MURRAY HILL and NEW PROVIDENCE, NJ - Linde, a gasses and engineering company in the liquefied natural gas fueling market, is deepening its commitment to the fuel with the purchase of 20 LNG-fueled trucks.
"Reducing emissions is a key factor for Linde, since we have a large truck fleet and we are committed to adopting solutions that support sustainability"
The trucks, expected to hit the road later this year, will account for 20 percent of Linde's 2012 tractor purchases and will be integrated into Linde's fleet of 700-plus trucks carrying cryogenic gases to customers throughout North America.
LNG is natural gas that has been cooled to liquid form to enable easier transportation and storage. For years, Linde has brought its cryogenic expertise to develop the merchant LNG market by building plants at various commercial scales to produce LNG from virtually any methane source.
"Linde is now becoming a bigger LNG customer ourselves. It's testament to our belief in the benefits of LNG and our commitment to be a leader in this industry," said Earl Lawson, vice president, energy solutions for Linde North America.
The purchase is an outgrowth of a pilot project in southern California, where Linde tested the effectiveness of three LNG trucks hauling liquid carbon dioxide to customers throughout the Los Angeles metropolitan area. The success of the pilot project now allows Linde to move to commercial utilization of these trucks.
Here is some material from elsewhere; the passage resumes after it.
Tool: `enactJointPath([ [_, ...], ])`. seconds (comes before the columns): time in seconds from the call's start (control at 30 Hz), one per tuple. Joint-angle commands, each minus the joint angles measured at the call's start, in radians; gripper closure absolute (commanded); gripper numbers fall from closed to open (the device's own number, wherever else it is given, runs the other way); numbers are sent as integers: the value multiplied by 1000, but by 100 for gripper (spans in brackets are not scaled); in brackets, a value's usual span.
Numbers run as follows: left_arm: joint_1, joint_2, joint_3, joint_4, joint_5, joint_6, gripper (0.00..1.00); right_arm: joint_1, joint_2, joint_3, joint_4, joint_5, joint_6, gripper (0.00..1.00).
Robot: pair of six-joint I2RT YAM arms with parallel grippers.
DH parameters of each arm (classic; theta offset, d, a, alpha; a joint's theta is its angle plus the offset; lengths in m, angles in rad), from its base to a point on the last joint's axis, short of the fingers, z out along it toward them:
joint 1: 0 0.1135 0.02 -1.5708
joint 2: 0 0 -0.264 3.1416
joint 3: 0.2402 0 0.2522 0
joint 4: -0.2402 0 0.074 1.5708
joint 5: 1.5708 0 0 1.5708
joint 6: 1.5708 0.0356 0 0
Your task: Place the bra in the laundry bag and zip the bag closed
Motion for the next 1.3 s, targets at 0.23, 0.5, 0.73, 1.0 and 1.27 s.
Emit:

The project delivered several key benefits. Not only did the pilot project help Linde save money on fuel, but it reduced Linde's carbon footprint, since natural gas burns more cleanly than diesel, yielding between 20 and 30 percent fewer greenhouse gas emissions. "Reducing emissions is a key factor for Linde, since we have a large truck fleet and we are committed to adopting solutions that support sustainability," Lawson said.
The company also was able to lessen its dependence on foreign oil. "One of LNG's main benefits is that the natural gas used in the U.S. is produced domestically, which also creates domestic jobs," Lawson said.
In addition, the LNG-fueled tractors are lighter in weight than the diesel-fueled trucks they are replacing, which allows Linde to increase payloads and therefore improve service to customers. Lastly, the LNG-fueled trucks are just more comfortable to drive. "The tractors run a lot more smoothly and quietly - that's a big benefit considering our drivers spend about 10 hours on the road each day," said Fred Kinkin, head of supply for Linde North America.